(Data entries)
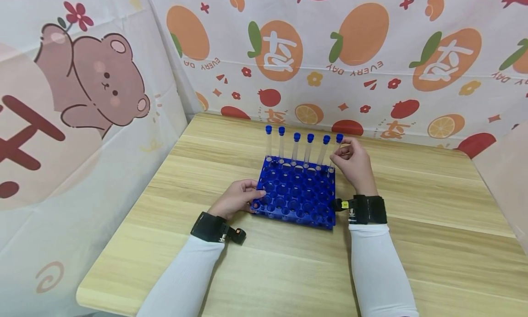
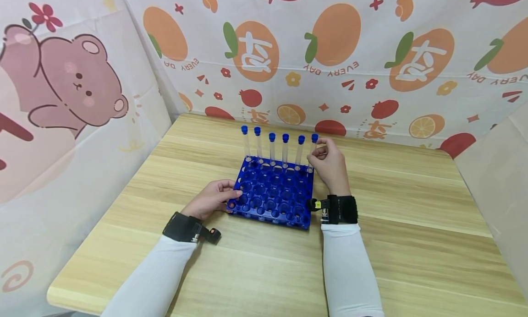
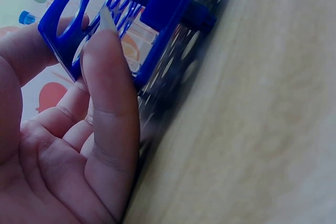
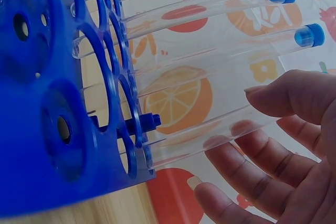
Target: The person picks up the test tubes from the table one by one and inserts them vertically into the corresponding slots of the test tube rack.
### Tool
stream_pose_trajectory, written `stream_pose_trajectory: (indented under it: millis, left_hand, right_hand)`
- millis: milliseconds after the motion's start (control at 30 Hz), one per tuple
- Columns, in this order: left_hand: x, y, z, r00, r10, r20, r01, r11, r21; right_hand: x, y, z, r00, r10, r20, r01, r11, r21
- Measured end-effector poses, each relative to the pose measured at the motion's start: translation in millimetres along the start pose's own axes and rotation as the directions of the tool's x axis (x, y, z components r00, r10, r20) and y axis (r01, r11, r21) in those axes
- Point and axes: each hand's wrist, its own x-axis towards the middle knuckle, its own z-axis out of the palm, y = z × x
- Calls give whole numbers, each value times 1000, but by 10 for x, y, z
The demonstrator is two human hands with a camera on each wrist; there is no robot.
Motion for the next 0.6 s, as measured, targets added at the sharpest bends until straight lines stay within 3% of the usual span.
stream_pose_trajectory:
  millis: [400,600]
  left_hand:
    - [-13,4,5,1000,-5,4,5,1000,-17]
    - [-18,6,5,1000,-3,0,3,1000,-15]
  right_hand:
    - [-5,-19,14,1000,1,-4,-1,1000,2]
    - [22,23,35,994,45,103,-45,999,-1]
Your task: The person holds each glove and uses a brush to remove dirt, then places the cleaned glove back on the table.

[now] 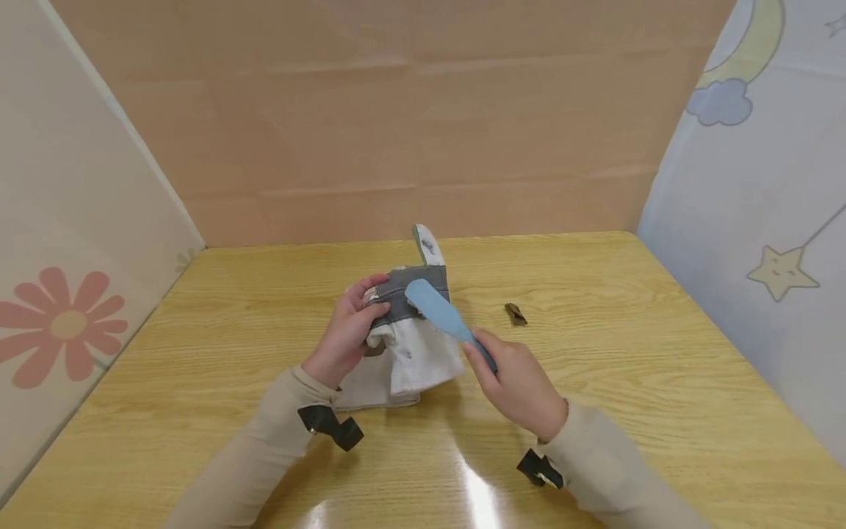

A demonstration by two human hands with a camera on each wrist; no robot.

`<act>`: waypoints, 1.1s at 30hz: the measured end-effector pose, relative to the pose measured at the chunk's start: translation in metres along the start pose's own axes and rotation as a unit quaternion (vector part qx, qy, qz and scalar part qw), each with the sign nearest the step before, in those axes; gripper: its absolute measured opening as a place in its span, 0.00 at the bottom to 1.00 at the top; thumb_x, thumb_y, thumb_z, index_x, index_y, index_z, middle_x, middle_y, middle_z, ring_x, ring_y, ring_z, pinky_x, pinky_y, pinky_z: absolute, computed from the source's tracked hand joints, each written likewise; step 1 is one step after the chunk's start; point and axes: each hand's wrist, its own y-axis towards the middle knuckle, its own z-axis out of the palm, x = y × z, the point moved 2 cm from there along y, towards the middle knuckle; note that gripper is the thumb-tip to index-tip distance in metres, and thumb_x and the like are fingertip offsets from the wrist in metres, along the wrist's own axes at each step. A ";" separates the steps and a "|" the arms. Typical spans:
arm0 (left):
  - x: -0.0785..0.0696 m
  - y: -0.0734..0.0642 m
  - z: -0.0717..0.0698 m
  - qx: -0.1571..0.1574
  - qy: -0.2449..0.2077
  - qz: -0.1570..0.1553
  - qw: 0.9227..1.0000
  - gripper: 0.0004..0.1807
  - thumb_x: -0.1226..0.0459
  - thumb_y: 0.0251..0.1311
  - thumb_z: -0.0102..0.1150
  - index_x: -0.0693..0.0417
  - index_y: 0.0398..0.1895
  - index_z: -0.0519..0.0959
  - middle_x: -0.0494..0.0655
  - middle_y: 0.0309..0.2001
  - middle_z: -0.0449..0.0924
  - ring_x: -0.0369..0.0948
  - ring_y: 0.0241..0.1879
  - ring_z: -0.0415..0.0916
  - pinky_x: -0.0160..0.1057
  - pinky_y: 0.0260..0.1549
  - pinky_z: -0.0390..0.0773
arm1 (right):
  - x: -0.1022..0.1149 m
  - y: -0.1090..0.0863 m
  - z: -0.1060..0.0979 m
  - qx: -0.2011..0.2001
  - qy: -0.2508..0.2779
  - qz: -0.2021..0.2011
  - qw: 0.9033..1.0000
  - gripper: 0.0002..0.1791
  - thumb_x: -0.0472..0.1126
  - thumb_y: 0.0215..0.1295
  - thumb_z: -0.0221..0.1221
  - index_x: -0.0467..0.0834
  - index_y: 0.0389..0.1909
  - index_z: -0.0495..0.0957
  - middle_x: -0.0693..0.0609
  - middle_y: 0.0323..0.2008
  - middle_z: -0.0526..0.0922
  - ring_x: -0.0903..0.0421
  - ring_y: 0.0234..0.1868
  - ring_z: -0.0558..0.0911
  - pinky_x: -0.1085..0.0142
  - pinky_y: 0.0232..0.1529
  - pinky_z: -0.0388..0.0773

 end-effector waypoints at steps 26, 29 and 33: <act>-0.001 -0.002 -0.002 0.004 -0.010 -0.005 1.000 0.23 0.74 0.65 0.43 0.53 0.62 0.65 0.59 0.59 0.72 0.38 0.43 0.76 0.30 0.36 0.74 | -0.005 0.003 0.003 0.006 -0.034 0.033 0.999 0.07 0.35 0.70 0.48 0.38 0.37 0.74 0.61 0.13 0.56 0.73 0.13 0.50 0.74 0.13 0.56; -0.001 -0.003 -0.002 0.003 -0.012 0.001 1.000 0.23 0.75 0.64 0.42 0.54 0.63 0.65 0.62 0.59 0.72 0.37 0.42 0.76 0.30 0.36 0.74 | -0.009 0.001 0.005 0.012 -0.040 0.044 0.998 0.07 0.35 0.70 0.48 0.39 0.35 0.74 0.60 0.13 0.57 0.73 0.13 0.50 0.74 0.12 0.56; -0.002 -0.002 -0.004 -0.001 -0.014 0.001 1.000 0.23 0.75 0.63 0.42 0.55 0.62 0.65 0.62 0.59 0.72 0.39 0.44 0.76 0.30 0.38 0.75 | -0.014 -0.004 0.003 0.014 -0.049 0.055 0.997 0.08 0.36 0.70 0.48 0.37 0.36 0.74 0.60 0.13 0.58 0.72 0.12 0.51 0.74 0.12 0.56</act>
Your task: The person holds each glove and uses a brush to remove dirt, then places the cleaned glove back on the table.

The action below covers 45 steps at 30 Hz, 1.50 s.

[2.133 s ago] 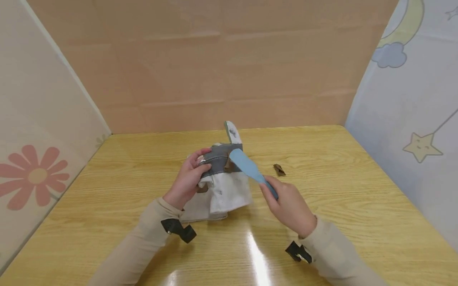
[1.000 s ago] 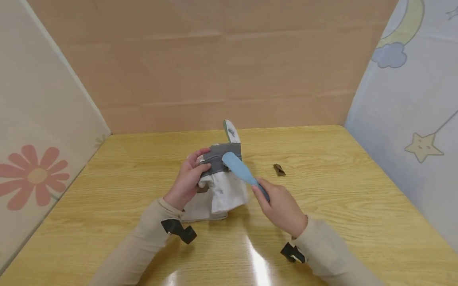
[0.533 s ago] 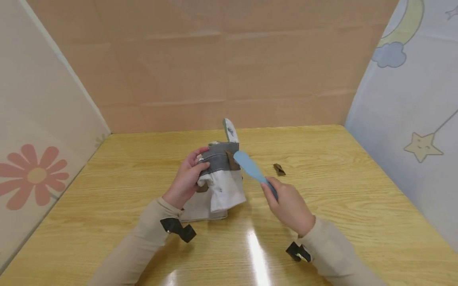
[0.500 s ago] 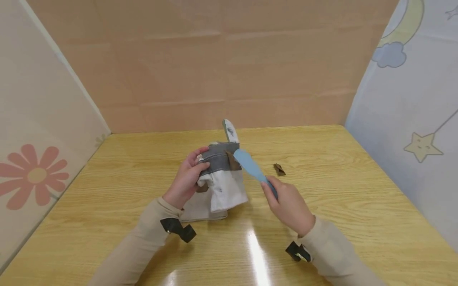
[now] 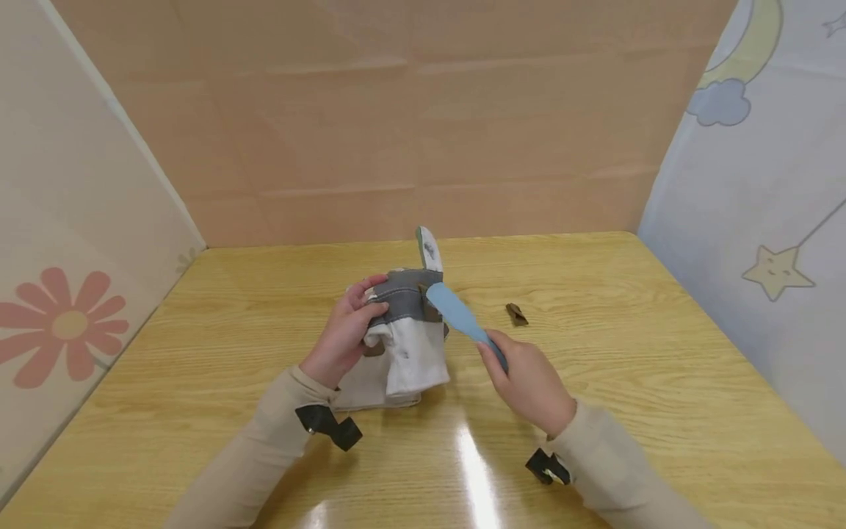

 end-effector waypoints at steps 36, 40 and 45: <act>0.007 0.002 0.004 0.007 0.012 -0.030 0.999 0.24 0.74 0.64 0.43 0.54 0.64 0.64 0.60 0.59 0.71 0.44 0.52 0.74 0.30 0.41 0.74 | -0.009 0.011 -0.003 -0.012 -0.005 0.007 1.000 0.09 0.35 0.69 0.49 0.34 0.41 0.74 0.57 0.13 0.60 0.69 0.12 0.53 0.73 0.12 0.57; 0.008 0.002 0.005 0.016 0.011 -0.035 0.999 0.24 0.74 0.64 0.43 0.55 0.63 0.65 0.60 0.56 0.72 0.37 0.42 0.75 0.29 0.36 0.74 | -0.009 0.014 -0.003 -0.010 0.001 0.014 1.000 0.13 0.36 0.70 0.48 0.31 0.45 0.74 0.56 0.12 0.61 0.69 0.11 0.53 0.73 0.12 0.57; 0.008 0.002 0.006 0.022 0.004 -0.031 0.999 0.24 0.75 0.64 0.42 0.57 0.63 0.64 0.62 0.56 0.73 0.34 0.40 0.76 0.28 0.37 0.74 | -0.006 0.015 -0.004 -0.013 0.006 0.021 1.000 0.16 0.37 0.72 0.46 0.31 0.50 0.73 0.56 0.12 0.60 0.69 0.11 0.52 0.72 0.12 0.57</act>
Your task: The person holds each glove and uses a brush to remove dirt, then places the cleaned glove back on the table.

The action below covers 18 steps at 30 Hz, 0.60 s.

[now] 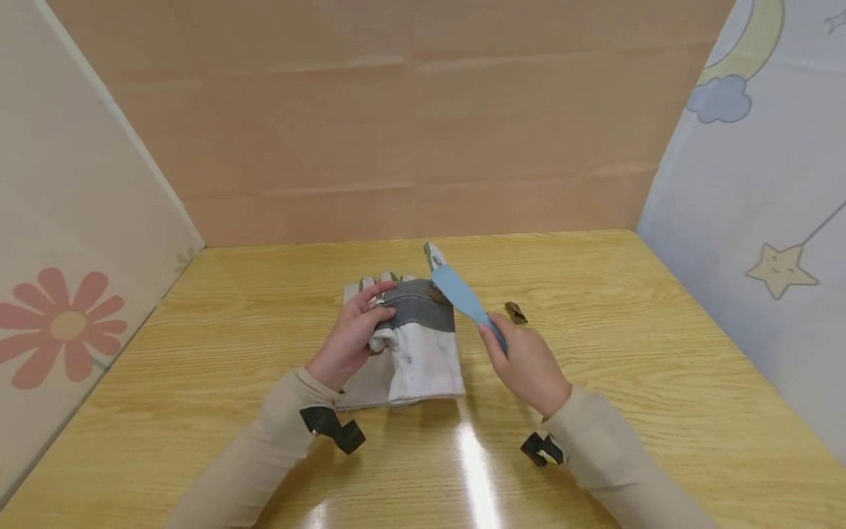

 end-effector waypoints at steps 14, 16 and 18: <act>-0.003 -0.002 0.000 -0.003 0.004 -0.001 1.000 0.24 0.74 0.64 0.42 0.55 0.63 0.65 0.61 0.59 0.71 0.42 0.49 0.75 0.31 0.42 0.74 | 0.001 -0.004 0.005 -0.014 -0.012 -0.039 0.999 0.11 0.34 0.68 0.51 0.31 0.45 0.76 0.58 0.13 0.63 0.72 0.12 0.54 0.74 0.12 0.59; -0.003 -0.003 0.000 -0.003 0.006 0.000 1.000 0.24 0.75 0.64 0.42 0.55 0.63 0.65 0.61 0.58 0.71 0.41 0.48 0.75 0.31 0.41 0.74 | 0.000 -0.005 0.004 -0.014 -0.021 -0.042 0.999 0.11 0.34 0.67 0.52 0.31 0.45 0.76 0.58 0.14 0.64 0.72 0.12 0.54 0.74 0.13 0.59; -0.003 -0.003 0.000 -0.003 0.007 0.002 1.000 0.24 0.75 0.64 0.42 0.56 0.63 0.65 0.62 0.58 0.72 0.40 0.46 0.75 0.31 0.40 0.74 | 0.000 -0.006 0.003 -0.012 -0.027 -0.043 0.999 0.10 0.34 0.67 0.52 0.32 0.42 0.76 0.58 0.14 0.63 0.72 0.13 0.54 0.74 0.13 0.59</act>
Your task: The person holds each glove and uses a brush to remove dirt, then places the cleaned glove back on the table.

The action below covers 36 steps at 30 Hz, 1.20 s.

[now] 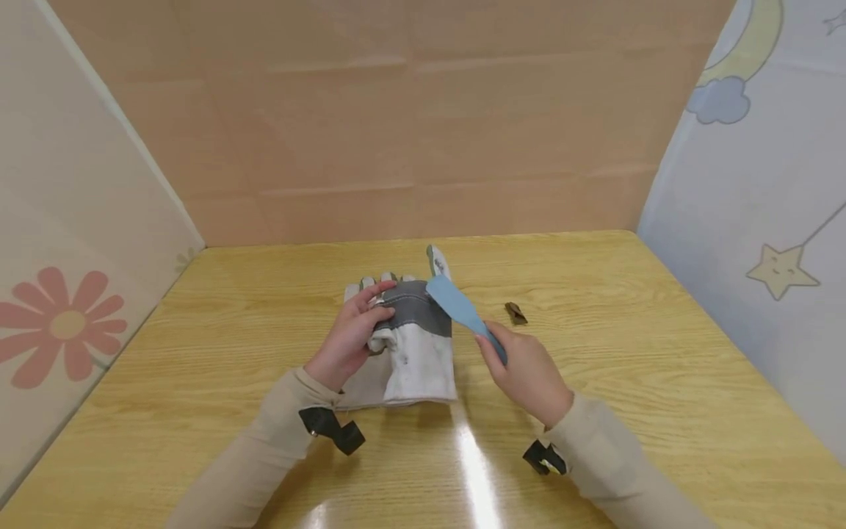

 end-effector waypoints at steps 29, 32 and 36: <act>0.006 0.002 0.002 0.004 0.012 0.004 1.000 0.24 0.75 0.64 0.42 0.56 0.63 0.64 0.61 0.59 0.71 0.46 0.53 0.73 0.35 0.48 0.72 | 0.007 -0.002 -0.006 -0.068 -0.058 -0.033 0.995 0.15 0.30 0.60 0.58 0.28 0.47 0.77 0.56 0.12 0.70 0.74 0.12 0.53 0.75 0.13 0.58; 0.006 0.003 0.002 0.007 0.015 0.003 1.000 0.24 0.75 0.64 0.42 0.56 0.63 0.64 0.62 0.59 0.71 0.47 0.54 0.73 0.36 0.49 0.73 | 0.010 -0.001 -0.006 -0.072 -0.037 -0.031 0.996 0.15 0.30 0.60 0.57 0.29 0.48 0.76 0.58 0.11 0.65 0.75 0.11 0.51 0.75 0.12 0.57; 0.006 0.003 0.002 0.005 0.014 0.001 1.000 0.23 0.74 0.64 0.42 0.55 0.63 0.65 0.60 0.59 0.70 0.47 0.55 0.72 0.37 0.50 0.72 | 0.013 -0.001 -0.005 -0.064 -0.037 -0.045 0.996 0.14 0.29 0.60 0.57 0.29 0.46 0.77 0.55 0.15 0.71 0.75 0.12 0.53 0.76 0.12 0.58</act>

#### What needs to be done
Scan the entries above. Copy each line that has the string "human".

#### Response to the exercise
The demonstrator is two human hands with a camera on each wrist; there is no robot.
A demonstration by two human hands with a camera on each wrist; no robot.

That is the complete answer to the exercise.